◆ **Work instruction**: Of the entries below, return only those lines from the line with "Pixel (159, 311)" to the line with "Pixel (63, 29)", exactly, both included.

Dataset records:
---*---

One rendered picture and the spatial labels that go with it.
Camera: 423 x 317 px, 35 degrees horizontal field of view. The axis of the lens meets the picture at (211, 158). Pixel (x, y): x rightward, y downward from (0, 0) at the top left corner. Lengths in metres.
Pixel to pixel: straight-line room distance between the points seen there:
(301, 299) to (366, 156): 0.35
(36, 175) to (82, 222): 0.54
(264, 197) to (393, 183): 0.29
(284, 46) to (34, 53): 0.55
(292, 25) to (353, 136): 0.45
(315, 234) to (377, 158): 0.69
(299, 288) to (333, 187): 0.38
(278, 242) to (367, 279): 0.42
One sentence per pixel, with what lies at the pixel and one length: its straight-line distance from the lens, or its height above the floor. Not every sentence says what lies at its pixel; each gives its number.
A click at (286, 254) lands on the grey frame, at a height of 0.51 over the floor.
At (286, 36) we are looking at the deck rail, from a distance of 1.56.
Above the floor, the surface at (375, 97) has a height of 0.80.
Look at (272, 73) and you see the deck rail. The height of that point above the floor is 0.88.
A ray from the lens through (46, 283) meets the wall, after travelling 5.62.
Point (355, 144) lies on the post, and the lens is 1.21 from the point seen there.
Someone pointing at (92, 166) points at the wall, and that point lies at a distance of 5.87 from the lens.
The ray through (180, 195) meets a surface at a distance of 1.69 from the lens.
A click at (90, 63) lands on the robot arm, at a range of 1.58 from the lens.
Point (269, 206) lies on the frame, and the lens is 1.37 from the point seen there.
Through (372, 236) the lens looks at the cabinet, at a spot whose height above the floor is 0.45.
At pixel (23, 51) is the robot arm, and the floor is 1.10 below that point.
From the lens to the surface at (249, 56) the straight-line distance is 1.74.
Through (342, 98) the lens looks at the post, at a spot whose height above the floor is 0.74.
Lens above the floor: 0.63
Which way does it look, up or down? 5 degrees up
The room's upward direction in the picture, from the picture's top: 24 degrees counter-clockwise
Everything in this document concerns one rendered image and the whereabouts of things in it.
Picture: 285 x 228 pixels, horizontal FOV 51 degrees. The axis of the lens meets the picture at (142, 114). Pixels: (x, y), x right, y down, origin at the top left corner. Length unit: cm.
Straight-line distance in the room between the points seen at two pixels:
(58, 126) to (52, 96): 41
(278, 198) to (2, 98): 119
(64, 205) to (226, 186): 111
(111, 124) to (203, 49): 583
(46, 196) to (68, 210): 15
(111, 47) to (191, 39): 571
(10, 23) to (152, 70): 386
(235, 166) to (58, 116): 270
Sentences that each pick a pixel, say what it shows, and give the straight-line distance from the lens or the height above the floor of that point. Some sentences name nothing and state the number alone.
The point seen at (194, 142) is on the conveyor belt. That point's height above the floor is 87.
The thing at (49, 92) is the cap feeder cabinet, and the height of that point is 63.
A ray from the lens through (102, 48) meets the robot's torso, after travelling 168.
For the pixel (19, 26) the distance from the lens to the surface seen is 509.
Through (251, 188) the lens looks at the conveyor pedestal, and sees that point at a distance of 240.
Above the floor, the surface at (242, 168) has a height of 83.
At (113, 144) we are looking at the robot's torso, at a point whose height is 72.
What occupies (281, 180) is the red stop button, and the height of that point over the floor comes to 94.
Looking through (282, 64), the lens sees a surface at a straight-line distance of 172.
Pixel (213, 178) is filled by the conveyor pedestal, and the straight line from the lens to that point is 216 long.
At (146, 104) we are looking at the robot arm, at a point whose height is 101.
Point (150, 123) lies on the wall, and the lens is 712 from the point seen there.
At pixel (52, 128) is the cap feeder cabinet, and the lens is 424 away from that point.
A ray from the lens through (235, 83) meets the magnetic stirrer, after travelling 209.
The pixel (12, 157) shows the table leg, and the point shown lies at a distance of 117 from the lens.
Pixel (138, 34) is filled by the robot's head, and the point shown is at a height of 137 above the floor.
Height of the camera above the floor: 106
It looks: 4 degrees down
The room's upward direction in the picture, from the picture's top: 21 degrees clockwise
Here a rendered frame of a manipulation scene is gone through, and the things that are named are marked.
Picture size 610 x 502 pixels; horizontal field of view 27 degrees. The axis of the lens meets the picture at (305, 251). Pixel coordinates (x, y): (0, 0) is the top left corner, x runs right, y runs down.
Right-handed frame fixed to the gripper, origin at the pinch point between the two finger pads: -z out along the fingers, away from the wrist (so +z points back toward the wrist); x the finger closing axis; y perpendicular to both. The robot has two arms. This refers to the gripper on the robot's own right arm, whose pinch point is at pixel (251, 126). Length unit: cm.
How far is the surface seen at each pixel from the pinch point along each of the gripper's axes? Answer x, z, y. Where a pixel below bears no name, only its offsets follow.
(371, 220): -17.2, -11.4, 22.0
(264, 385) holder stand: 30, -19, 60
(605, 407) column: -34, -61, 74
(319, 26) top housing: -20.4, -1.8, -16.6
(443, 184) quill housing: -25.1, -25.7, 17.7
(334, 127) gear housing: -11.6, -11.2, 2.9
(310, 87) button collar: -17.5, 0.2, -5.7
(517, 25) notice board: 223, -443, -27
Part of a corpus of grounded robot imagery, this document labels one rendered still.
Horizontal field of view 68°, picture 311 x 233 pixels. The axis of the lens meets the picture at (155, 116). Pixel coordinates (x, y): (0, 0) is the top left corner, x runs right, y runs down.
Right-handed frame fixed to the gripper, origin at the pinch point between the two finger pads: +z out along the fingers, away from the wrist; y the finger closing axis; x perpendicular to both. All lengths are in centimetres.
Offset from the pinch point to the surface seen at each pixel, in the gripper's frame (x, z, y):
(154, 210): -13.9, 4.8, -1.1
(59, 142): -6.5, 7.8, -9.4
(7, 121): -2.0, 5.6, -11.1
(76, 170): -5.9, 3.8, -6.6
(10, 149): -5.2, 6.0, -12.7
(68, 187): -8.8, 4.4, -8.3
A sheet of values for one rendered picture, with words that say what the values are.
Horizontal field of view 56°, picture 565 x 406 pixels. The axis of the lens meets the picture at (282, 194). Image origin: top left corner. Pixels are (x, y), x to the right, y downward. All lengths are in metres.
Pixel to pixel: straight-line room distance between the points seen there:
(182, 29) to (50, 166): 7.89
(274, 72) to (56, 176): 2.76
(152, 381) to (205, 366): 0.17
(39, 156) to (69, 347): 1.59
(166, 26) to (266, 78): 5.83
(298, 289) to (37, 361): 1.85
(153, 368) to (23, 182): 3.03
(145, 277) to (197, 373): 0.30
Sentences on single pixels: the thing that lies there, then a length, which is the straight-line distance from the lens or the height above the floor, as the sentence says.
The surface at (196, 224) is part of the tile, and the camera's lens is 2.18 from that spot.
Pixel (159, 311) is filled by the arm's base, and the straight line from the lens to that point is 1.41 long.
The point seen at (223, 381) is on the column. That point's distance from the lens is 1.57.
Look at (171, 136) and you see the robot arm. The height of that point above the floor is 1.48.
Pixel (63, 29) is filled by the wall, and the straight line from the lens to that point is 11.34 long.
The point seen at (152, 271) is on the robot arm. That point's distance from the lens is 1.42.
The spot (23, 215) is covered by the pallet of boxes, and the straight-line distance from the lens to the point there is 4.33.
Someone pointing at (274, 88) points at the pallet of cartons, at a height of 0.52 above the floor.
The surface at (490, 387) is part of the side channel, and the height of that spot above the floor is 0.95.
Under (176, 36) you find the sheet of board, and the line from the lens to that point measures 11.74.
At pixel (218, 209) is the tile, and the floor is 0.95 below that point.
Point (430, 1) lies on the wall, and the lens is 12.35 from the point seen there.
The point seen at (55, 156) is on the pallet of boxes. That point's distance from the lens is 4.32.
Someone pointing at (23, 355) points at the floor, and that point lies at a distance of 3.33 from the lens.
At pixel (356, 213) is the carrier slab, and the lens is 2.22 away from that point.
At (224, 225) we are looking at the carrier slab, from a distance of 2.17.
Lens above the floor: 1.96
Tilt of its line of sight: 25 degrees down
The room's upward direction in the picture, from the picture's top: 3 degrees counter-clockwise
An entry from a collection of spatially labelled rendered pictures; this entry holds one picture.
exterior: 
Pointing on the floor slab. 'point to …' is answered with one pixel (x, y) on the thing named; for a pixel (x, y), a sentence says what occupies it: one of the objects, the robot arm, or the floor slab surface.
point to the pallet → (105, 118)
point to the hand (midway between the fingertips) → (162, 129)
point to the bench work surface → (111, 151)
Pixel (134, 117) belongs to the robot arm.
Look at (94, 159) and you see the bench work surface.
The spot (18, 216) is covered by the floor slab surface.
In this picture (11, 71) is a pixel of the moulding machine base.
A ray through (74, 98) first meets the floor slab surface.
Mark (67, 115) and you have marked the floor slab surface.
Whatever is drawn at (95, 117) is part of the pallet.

---*---

◆ **Finished task**:
Pixel (159, 311) is filled by the arm's base, and the straight line from the lens to that point is 1.41 long.
The point seen at (223, 381) is on the column. That point's distance from the lens is 1.57.
Look at (171, 136) and you see the robot arm. The height of that point above the floor is 1.48.
Pixel (63, 29) is filled by the wall, and the straight line from the lens to that point is 11.34 long.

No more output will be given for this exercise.